[Opening Supplied information section]

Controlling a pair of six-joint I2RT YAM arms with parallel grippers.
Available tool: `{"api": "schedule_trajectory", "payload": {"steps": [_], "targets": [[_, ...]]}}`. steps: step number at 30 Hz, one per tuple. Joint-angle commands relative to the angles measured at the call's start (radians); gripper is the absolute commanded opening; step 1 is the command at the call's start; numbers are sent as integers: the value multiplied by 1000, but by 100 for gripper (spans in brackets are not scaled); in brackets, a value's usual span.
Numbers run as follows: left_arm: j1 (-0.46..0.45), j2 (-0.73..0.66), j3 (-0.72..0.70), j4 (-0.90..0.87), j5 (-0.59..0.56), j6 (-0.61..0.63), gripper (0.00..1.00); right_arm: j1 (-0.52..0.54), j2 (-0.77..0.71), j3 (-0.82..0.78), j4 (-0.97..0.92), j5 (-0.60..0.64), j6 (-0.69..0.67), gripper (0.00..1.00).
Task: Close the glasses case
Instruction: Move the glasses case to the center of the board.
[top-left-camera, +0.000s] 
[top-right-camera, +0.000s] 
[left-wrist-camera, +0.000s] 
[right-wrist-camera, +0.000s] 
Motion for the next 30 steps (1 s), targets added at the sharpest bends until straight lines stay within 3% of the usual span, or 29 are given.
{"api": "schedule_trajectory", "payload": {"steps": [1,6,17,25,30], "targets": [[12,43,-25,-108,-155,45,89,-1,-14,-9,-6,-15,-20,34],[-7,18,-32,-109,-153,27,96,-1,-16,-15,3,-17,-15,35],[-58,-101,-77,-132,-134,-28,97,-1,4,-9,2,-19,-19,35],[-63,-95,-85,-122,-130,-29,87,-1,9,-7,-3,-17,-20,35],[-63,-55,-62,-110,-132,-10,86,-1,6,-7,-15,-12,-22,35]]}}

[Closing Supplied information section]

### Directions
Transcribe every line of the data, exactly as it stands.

### Completed task
Controlling a pair of six-joint I2RT YAM arms with parallel grippers.
Available tool: `{"api": "schedule_trajectory", "payload": {"steps": [_], "targets": [[_, ...]]}}`. steps: step number at 30 Hz, one per tuple. Joint-angle commands relative to the angles measured at the call's start (radians); gripper is the absolute commanded opening; step 1 is the command at the call's start; numbers are sent as integers: the value multiplied by 1000, but by 100 for gripper (spans in brackets are not scaled); in brackets, a value's usual span.
Numbers run as follows: left_arm: j1 (-0.46..0.45), j2 (-0.73..0.66), j3 (-0.72..0.70), j4 (-0.90..0.87), j5 (-0.59..0.56), j6 (-0.61..0.63), gripper (0.00..1.00); right_arm: j1 (-0.52..0.54), j2 (-0.77..0.71), j3 (-0.82..0.78), j4 (-0.97..0.92), j5 (-0.60..0.64), j6 (-0.69..0.67), gripper (0.00..1.00).
Task: Close the glasses case
Instruction: Move the glasses case to the center of the board.
[top-left-camera, +0.000s] 
[top-right-camera, +0.000s] 
[left-wrist-camera, +0.000s] 
[right-wrist-camera, +0.000s] 
Motion for the next 30 steps (1 s), targets added at the sharpest bends until straight lines stay within 3% of the usual span, or 29 are given.
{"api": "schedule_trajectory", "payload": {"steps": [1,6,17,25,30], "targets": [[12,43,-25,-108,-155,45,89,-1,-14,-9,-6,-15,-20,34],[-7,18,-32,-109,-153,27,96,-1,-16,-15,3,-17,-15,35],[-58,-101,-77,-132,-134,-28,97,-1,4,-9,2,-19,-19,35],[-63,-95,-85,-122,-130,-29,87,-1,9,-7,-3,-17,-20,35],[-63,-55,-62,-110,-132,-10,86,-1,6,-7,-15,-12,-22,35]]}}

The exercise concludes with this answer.